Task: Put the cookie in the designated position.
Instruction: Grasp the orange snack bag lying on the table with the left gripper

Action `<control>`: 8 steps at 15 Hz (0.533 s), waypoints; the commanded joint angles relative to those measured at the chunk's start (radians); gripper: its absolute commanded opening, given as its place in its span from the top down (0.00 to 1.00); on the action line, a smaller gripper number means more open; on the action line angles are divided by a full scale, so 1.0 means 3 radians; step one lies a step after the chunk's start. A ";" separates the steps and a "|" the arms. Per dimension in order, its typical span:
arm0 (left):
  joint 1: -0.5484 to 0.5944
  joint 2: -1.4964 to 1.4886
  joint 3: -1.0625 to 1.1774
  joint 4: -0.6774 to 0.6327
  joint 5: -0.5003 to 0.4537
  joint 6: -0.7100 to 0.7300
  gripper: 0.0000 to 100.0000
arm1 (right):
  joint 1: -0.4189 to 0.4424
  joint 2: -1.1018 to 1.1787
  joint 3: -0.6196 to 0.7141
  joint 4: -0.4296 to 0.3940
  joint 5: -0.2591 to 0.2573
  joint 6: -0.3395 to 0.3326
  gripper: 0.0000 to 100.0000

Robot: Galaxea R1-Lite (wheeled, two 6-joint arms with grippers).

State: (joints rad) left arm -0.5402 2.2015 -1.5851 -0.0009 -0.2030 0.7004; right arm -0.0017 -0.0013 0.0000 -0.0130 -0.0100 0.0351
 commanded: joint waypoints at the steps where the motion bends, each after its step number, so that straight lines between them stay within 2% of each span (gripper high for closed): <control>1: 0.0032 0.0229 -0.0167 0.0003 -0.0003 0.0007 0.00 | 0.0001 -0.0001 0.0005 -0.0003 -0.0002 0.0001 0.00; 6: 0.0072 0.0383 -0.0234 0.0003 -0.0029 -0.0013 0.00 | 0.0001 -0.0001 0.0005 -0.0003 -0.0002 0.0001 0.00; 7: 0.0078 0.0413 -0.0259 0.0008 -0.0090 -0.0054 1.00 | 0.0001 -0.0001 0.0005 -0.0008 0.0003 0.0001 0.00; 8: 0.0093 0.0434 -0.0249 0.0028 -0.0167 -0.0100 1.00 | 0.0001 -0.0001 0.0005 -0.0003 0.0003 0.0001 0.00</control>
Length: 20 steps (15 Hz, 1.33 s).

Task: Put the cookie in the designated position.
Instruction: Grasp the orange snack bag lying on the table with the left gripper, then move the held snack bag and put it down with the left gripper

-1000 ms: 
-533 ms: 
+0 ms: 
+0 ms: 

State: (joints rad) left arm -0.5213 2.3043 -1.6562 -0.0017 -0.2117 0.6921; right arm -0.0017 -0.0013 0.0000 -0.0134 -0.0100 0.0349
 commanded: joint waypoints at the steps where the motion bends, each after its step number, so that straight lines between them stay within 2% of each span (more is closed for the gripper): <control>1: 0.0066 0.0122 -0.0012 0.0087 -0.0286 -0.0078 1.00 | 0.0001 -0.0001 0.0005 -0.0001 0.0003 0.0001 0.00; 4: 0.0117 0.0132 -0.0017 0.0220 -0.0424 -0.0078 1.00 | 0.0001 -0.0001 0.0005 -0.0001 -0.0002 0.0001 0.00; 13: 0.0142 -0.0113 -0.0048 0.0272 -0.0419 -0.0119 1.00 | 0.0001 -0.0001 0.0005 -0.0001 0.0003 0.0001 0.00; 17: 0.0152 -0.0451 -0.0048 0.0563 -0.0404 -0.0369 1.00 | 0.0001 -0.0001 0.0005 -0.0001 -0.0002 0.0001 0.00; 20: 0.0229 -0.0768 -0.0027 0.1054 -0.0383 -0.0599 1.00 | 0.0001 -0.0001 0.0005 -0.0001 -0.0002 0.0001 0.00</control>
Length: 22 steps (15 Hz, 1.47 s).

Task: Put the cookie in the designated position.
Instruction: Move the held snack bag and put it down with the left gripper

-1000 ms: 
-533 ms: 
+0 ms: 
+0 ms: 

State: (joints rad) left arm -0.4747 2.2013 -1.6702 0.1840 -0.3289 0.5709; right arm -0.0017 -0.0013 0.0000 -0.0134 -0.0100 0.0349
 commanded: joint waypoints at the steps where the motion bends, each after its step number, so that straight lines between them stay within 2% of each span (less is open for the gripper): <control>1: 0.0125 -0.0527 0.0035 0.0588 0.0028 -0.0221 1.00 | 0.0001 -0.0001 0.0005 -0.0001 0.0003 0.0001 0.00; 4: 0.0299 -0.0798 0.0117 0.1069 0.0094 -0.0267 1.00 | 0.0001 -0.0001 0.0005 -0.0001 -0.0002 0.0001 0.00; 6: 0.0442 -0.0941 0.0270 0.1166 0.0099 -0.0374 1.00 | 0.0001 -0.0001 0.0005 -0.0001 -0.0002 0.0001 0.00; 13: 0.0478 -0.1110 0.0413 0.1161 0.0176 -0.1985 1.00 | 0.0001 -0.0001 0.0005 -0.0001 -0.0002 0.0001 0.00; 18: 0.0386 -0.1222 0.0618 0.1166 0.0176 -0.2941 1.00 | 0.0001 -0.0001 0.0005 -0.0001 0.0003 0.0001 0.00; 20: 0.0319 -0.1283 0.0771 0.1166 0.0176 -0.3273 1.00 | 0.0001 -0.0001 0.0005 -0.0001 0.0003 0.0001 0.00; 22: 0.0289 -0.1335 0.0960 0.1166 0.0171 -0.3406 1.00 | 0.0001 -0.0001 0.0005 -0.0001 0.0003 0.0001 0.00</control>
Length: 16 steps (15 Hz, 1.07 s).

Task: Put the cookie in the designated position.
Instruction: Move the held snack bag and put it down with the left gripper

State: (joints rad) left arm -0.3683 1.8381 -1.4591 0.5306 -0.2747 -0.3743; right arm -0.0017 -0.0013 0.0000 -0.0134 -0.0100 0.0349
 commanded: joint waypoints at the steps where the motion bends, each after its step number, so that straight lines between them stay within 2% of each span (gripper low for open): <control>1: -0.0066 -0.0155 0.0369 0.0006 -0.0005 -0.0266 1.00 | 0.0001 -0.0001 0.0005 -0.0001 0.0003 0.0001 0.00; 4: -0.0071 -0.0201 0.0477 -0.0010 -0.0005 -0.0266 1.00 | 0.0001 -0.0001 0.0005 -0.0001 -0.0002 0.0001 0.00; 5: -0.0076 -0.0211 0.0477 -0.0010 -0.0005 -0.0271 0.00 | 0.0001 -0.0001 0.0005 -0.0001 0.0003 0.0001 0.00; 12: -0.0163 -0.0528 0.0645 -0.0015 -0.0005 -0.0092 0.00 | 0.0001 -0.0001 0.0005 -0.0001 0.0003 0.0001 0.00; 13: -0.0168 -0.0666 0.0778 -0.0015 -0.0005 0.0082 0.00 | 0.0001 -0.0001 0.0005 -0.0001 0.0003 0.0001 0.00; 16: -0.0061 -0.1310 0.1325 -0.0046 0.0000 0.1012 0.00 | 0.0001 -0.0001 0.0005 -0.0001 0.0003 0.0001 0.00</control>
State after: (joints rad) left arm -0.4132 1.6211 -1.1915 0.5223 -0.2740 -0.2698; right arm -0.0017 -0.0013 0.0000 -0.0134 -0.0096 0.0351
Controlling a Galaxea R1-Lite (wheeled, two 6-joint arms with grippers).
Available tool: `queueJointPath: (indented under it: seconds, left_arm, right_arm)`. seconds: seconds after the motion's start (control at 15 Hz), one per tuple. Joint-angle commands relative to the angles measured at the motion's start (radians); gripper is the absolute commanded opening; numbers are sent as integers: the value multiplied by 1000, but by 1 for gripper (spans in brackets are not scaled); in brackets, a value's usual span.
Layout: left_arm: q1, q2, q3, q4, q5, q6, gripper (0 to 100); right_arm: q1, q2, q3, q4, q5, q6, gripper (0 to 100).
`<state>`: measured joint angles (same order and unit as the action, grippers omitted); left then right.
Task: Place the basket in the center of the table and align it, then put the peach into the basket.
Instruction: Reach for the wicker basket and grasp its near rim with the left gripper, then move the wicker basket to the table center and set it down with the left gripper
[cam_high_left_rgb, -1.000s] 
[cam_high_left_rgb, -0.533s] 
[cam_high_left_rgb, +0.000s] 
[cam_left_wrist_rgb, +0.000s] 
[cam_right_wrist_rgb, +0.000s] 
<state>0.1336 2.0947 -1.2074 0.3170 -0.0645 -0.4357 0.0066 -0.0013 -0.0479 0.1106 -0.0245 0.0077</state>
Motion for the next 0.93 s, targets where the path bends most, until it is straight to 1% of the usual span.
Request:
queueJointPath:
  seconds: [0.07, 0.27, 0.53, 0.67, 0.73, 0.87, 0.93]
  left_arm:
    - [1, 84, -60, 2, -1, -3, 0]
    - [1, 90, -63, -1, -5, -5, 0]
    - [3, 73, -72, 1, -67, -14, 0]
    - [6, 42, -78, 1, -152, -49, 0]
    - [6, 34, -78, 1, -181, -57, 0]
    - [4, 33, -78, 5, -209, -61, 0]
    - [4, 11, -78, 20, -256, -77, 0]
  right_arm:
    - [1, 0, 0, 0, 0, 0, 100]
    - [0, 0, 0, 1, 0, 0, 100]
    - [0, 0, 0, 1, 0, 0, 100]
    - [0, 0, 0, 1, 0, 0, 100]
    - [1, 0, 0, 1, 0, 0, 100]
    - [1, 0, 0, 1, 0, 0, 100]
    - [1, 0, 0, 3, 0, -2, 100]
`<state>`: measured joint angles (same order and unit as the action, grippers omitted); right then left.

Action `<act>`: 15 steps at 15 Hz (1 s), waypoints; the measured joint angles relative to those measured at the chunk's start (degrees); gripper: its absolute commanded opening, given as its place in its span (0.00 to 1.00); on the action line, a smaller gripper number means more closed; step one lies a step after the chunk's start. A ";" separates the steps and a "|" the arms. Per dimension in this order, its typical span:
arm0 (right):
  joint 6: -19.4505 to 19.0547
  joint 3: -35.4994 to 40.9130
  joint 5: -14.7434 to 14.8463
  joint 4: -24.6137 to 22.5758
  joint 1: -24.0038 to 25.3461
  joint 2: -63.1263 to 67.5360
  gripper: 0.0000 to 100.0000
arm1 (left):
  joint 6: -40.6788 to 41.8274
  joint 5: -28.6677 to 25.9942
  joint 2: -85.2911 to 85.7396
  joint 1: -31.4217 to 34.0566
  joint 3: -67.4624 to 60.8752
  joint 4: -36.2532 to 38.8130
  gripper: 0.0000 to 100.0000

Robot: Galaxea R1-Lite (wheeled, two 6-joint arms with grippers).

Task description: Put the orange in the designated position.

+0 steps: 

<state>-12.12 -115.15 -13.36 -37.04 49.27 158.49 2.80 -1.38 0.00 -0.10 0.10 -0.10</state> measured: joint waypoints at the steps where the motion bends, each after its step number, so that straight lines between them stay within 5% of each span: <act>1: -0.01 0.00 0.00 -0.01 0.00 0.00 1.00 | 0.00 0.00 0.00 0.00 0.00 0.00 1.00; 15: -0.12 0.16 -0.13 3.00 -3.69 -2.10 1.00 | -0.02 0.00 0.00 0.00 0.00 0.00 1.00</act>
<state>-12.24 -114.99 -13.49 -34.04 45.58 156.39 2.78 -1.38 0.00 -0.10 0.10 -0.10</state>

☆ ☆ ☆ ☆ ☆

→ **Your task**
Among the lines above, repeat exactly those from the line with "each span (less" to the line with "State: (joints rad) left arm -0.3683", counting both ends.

→ **Answer area**
 commanded: joint waypoints at the steps where the motion bends, each after its step number, so that straight lines between them stay within 2% of each span (less is open for the gripper): <control>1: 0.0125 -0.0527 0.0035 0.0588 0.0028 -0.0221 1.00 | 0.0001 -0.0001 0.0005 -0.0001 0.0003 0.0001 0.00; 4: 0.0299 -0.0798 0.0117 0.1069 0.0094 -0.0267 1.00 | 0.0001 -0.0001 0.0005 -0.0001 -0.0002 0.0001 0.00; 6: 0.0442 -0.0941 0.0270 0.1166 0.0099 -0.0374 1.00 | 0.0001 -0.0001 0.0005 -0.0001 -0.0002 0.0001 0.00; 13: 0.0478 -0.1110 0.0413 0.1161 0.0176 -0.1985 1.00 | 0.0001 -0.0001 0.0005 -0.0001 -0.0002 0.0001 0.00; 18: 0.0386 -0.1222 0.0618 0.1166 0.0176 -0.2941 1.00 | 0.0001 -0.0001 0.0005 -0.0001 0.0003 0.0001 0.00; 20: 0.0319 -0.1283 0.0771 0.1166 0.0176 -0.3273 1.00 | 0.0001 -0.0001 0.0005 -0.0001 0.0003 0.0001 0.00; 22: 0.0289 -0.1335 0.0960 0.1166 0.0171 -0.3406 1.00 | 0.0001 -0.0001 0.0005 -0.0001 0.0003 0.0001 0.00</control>
Length: 16 steps (15 Hz, 1.07 s).

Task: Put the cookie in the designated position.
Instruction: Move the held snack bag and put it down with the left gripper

State: (joints rad) left arm -0.3683 1.8381 -1.4591 0.5306 -0.2747 -0.3743; right arm -0.0017 -0.0013 0.0000 -0.0134 -0.0100 0.0349

Work on this exercise has concluded.